* Exercise brief
Leaving the pictures aside, write out the whole listing below exactly.

* Recorded information
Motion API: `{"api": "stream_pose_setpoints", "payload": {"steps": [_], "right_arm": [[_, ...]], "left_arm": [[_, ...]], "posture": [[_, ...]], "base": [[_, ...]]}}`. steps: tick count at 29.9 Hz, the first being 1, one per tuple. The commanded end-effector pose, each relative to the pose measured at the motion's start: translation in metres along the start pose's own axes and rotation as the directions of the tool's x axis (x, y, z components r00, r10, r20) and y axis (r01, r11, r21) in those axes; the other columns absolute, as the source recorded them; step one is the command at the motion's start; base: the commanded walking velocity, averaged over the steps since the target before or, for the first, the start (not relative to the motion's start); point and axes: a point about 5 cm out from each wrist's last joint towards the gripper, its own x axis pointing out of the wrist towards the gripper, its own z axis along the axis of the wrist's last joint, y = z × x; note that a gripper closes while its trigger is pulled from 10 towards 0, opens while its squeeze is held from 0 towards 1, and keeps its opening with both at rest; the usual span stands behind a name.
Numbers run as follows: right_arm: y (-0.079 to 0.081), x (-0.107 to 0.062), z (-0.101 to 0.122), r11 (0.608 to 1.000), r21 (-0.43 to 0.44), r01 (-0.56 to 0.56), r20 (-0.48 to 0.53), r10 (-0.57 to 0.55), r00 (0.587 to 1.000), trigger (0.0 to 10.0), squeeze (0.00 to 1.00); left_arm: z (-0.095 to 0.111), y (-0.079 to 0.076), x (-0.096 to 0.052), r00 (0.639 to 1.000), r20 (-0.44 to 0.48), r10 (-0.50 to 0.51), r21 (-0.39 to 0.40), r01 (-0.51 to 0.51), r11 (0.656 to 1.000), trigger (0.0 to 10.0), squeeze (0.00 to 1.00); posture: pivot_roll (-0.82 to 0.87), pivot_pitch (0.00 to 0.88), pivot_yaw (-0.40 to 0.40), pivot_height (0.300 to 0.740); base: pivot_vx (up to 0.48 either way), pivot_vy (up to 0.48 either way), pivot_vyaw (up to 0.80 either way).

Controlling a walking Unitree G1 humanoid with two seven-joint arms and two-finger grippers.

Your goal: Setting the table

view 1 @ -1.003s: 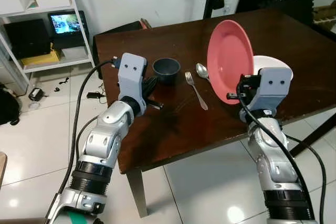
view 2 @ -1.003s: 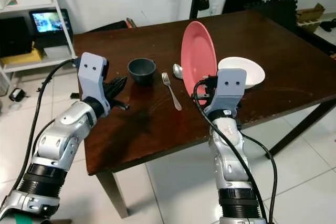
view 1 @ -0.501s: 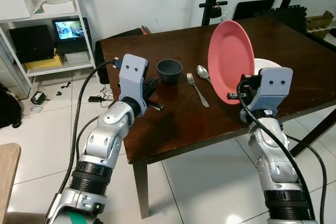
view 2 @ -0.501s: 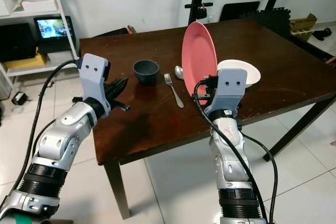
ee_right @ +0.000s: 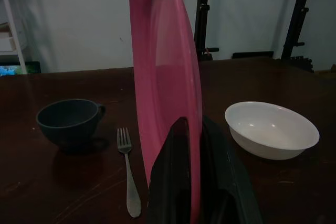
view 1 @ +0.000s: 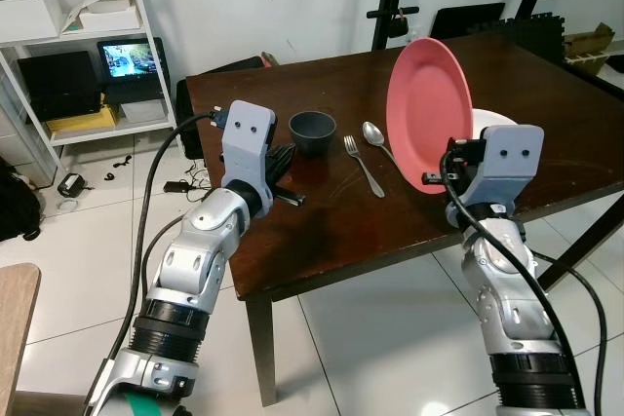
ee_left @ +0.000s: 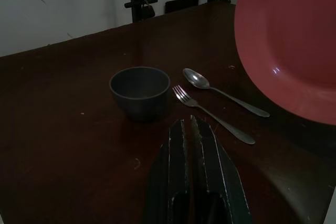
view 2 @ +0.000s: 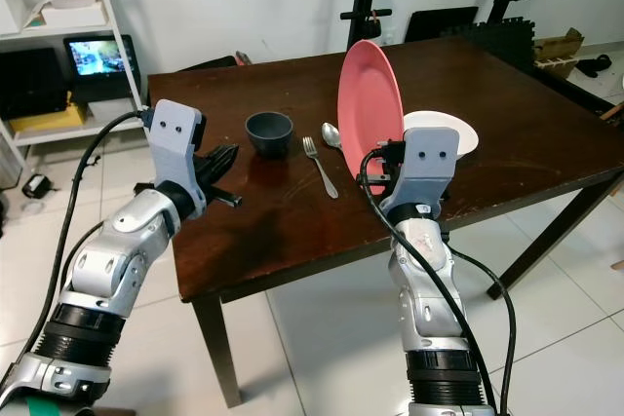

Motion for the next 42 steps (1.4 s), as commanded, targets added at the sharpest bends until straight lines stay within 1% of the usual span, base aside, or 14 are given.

* Response
Motion API: `{"api": "stream_pose_setpoints", "payload": {"steps": [_], "right_arm": [[_, ...]], "left_arm": [[_, ...]], "posture": [[_, ...]], "base": [[_, ...]]}}`. steps: tick count at 29.9 Hz, the first being 1, one per tuple. The commanded end-effector pose, each relative to the pose measured at the motion's start: translation in metres along the start pose's own axes and rotation as the directions of the tool's x axis (x, y, z components r00, r10, r20) and y axis (r01, r11, r21) in those axes; the other columns absolute, as the source recorded them; step one is the command at the motion's start; base: the commanded walking velocity, averaged over the steps since the target before or, for the first, the start (not relative to the motion's start); point and axes: a point about 5 cm out from each wrist's last joint towards the gripper, its own x axis pointing out of the wrist towards the gripper, its own z axis along the axis of the wrist's last joint, y = z × x; note that a gripper closes while its trigger is pulled from 10 towards 0, opens while its squeeze is held from 0 towards 1, and keeps its opening with both at rest; the usual span stands behind a name.
Numbers run as follows: right_arm: y (-0.079 to 0.081), x (-0.107 to 0.062), z (-0.101 to 0.122), r11 (0.608 to 1.000), r21 (-0.43 to 0.44), r01 (-0.56 to 0.56), r20 (-0.48 to 0.53), r10 (-0.57 to 0.55), r00 (0.587 to 1.000), trigger (0.0 to 10.0), squeeze (0.00 to 1.00); left_arm: z (-0.095 to 0.111), y (-0.079 to 0.076), x (-0.096 to 0.052), r00 (0.639 to 1.000), r20 (-0.44 to 0.48), r10 (-0.50 to 0.51), r21 (-0.39 to 0.40), r01 (-0.51 to 0.51), r11 (0.656 to 1.000), trigger (0.0 to 10.0), squeeze (0.00 to 1.00); posture: pivot_roll (-0.82 to 0.87), pivot_pitch (0.00 to 0.88), pivot_yaw (-0.40 to 0.40), pivot_height (0.300 to 0.740); base: pivot_vx (up to 0.48 either way), pivot_vy (up to 0.48 either way), pivot_vyaw (up to 0.80 either way).

Controlling a walking Unitree G1 humanoid with two seven-joint arms and two-finger grippers.

Your goal: Setting the table

view 1 @ -1.003s: 
view 2 @ -1.003s: 
view 1 @ -0.501s: 
view 2 @ -0.501s: 
ee_right @ +0.000s: 
view 1 @ +0.000s: 
ee_left @ +0.000s: 
view 2 @ +0.000s: 

Motion for the next 42 steps (1.4 s), as commanded, targets added at the sharpest bends until straight lines stay within 1% of the usual span, base aside, or 14 are given.

Nothing further is required of the output.